Originally Posted by buddy
1) My TJ has a Durango 136 amp alternator on it, will the additional 50 or 70 amp relay tied into the oil pressure switch circuit be feeding the secondary battery by itself or would it supplement the secondary starter solenoid?
It will FEED the second battery, and allow the second battery to join the electrical system....
Once the oil pressure comes up and the relay closes.
When you are using the starter solenoid, the oil pressure will still be non existent, so the pressure switch and relay will be open and non conducting.
Do you just use a 10 ga. jumper on it from pos 85 to 87
The proper flow through a common automotive relay is terminal 30 to terminal 87 for the heavy current.
The proper flow for the activation current is terminal 85 to terminal 86.
10 Ga. wire is enough for roughly 35 amps continuous, and up to 70 amps for a short period of time.
I use 8 Ga. most of the time, but a 10 Ga. wire is usually enough to charge/discharge the second battery through the normal electrical system.
10 Ga. is all the larger the Fuse Block feed is,
10 Ga. is all the larger the alternator feed is.
Since the second battery should only see as much load the orignal system ever saw at any one time,
(as in self rescue when you are powering everything off the second battery, and it has 100% of the load)
You should be able to use the same size wire the orignal system did, and that was 10 Ga....
(BTW, your fuse block wire has a fusible link that will burn at about 35 amps, so if the vehicle draw is more than about 35 amps, the fusible link with burn and the relay wiring will remain intact.
Just a way I use the vehicle protection to my advantage.)
I'm always for 'A Little More' when I do things, so I use an 8 Gauge wire in my 70 amp relays sockets.
2) What are the functions of you're "factory harness 12, 13 & 14" leads?
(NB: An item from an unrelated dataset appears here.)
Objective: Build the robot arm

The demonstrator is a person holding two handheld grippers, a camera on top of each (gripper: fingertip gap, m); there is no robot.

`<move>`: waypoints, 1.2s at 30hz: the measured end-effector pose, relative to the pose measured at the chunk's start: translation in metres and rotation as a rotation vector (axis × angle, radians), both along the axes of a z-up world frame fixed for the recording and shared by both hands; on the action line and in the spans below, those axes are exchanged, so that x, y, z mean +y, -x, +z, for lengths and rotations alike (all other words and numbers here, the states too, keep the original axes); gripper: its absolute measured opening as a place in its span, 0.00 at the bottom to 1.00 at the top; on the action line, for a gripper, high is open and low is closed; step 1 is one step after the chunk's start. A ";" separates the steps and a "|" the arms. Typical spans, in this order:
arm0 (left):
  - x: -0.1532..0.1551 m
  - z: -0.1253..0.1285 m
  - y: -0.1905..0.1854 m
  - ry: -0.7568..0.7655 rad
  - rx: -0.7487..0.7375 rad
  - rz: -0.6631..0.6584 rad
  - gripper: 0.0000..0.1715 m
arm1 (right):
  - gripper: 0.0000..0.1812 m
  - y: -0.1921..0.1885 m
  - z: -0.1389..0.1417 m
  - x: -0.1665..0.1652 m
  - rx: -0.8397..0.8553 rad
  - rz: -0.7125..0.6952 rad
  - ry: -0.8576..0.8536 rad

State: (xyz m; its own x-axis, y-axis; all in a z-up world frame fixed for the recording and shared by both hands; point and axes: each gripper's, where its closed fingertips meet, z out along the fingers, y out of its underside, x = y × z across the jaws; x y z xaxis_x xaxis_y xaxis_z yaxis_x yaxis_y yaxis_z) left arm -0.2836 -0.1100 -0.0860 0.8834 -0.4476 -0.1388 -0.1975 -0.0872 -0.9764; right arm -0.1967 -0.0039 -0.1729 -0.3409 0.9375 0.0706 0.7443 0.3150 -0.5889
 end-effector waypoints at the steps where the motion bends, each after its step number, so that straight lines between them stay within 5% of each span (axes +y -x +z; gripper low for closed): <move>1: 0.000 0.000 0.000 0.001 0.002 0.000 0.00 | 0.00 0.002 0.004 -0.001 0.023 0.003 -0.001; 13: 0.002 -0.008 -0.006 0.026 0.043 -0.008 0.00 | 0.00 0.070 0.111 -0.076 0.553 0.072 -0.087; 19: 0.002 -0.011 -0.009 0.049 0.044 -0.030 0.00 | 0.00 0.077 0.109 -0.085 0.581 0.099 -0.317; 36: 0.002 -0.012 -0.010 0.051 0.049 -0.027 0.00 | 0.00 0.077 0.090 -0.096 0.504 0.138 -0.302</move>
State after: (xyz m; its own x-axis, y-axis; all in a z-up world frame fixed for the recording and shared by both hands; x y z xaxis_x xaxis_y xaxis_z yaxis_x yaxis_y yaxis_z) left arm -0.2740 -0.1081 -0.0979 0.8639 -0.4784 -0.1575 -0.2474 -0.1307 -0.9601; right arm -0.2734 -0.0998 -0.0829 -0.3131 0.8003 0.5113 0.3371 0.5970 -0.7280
What would they correspond to in a universal-type application?
Factory harness #12 or #13, depending on what vehicle you have, are the 'Full Power' leads to the ignition coil and module during cranking.
They supply the ignition system with power when the starter is turning.
A requirement on some ignition systems that have breaker points or like on the Jeep/DuraSpark module, that has a separate 'Start' circuit to make things easier to start, then switches over to a 'Run' circuit when you let the key switch drop back to the 'Run' position.
Factory #14 is the activation wire for the starter relay/solenoid.
If it were on a home built system, it would be hooked to the 'starter' push button.
In this case, it's connected to the ignition switch 'Start' or 'Crank' position.
3) Application specific - Where on a 97 TJ 2.5L would you locate or tie in the oil pressure switch?
Application specific answer....
I don't work on TJ's on a CJ forum
Seriously, same place as anywhere, you can 'T' into the oil pressure sending unit source.
I must say that I'm quite impressed by how simple, cheap & robust these diagrams are & while I don't have any problems with using welding wire as a main condutor, I'd also like to recommend marine grade wire.
Marine grade wire is tinned, and has a tendency to not carry as much amperage as virgin copper wire (no alloys).
When working on off shore power boats for races, I use silver bearing solder to seal my electrical joints and ensure a fool proof connection,
A top quality Heat Shrink Tubing, WITH GLUE, for environmental seal, and I really don't have problems.
(And believe me, as snarky as those rich boy power boat racers are, If they failed, I'd hear about it!)
They use a tin coating of some sort to limit the amount of corrosion that will occur in a harsh marine envronment, & they are typically a very fine strand as well. While not usually necessary, I think that marine grade electrical pieces are bulletproof for a hardcore offroad enthusiast.
I would agree with 'Marine' or 'Tinned' wire for low current devices, like gauges, lights, ect., battery cables really are in a different class...
Most off roaders will not subject their vehicles to constants doses of salt water...
For the Desert guys, you have to consider the 'Dry Corrosion' factor that Tin on copper will bring to the table.
Galvanic corrosion from dissimmilar metals will cause problems over time,
Tinned or 'Marine' wire might not be the easiest thing for 'Joe Average' to acquire in the middle of the desert or up in the mountains 1,500 miles from the nearest salt water!
I typically say,
'SOLID COPPER CONNECTORS, VIRGIN COPPER WIRE, SILVER BEARING ELECTRICAL SOLDER' and 'RUBBERIZED HEAT SHRINK WITH GLUE'...
That covers 99.95% of the people that will read this stuff with out problems!
And yes, I still tin the copper terminals and exposed wire in marine or wet applications!
Nothing like that 2% or 4% silver bearing solder to seal things up and tin things out when you need it!